## Exercise details
The first line to keep is the one containing "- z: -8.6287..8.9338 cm"; restate it and all lines after it through the end of the material, word for word and nothing else.

◇ ◇ ◇ ◇ ◇ ◇ ◇

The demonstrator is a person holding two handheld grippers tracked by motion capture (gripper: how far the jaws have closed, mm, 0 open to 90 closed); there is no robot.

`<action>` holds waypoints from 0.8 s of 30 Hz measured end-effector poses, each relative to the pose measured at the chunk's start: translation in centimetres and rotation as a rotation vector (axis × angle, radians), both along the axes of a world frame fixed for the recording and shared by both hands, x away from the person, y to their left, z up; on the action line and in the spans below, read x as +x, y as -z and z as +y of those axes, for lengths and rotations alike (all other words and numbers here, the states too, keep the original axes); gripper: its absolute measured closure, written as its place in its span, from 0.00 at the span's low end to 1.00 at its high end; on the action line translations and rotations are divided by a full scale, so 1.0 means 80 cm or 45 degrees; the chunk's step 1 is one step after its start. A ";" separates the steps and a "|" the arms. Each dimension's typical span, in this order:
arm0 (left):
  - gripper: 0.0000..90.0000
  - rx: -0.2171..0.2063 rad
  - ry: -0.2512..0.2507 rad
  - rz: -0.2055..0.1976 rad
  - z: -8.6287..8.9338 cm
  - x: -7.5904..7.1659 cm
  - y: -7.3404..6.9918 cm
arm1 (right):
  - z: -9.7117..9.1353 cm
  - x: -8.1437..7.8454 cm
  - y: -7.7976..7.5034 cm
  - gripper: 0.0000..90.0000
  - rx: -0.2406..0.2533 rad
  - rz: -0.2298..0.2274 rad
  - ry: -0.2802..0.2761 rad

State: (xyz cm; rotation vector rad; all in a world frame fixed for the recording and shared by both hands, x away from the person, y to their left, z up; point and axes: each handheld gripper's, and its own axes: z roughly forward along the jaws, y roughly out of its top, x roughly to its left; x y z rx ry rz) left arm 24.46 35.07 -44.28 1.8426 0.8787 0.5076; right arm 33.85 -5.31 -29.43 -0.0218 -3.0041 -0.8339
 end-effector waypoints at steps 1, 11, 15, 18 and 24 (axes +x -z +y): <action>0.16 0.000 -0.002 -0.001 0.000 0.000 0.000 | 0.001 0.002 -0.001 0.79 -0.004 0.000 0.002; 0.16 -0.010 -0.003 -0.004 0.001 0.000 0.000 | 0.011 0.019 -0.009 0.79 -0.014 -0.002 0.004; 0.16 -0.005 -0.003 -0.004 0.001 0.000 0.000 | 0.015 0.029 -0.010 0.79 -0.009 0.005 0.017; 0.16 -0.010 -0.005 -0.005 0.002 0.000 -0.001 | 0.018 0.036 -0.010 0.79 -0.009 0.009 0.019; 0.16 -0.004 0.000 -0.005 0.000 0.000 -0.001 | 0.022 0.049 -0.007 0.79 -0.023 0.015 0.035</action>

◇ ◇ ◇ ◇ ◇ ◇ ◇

## Reply to the exercise
  - z: -8.6287..8.9338 cm
  - x: -7.5904..7.1659 cm
  - y: -7.3404..6.9918 cm
arm1 (right):
  - z: -9.7117..9.1353 cm
  - x: -8.1437..7.8454 cm
  - y: -7.7976..7.5034 cm
  - gripper: 0.0000..90.0000
  - rx: -0.2406..0.2533 rad
  - rz: -0.2298..0.2274 rad
  - ry: -0.2802..0.2761 rad

State: (xyz cm; rotation vector rad; all in a world frame fixed for the recording and shared by both hands, x away from the person, y to their left, z up; point and axes: each handheld gripper's, and its own axes: z roughly forward along the jaws, y roughly out of its top, x roughly to its left; x y z rx ry rz) left arm 24.46 35.07 -44.28 1.8426 0.8787 0.5076; right arm 33.85 -5.31 -29.43 -0.0218 -3.0041 -0.8339
 end-effector waypoints at steps 1, 11, 15, 18 and 24 (axes +x -z +y): <action>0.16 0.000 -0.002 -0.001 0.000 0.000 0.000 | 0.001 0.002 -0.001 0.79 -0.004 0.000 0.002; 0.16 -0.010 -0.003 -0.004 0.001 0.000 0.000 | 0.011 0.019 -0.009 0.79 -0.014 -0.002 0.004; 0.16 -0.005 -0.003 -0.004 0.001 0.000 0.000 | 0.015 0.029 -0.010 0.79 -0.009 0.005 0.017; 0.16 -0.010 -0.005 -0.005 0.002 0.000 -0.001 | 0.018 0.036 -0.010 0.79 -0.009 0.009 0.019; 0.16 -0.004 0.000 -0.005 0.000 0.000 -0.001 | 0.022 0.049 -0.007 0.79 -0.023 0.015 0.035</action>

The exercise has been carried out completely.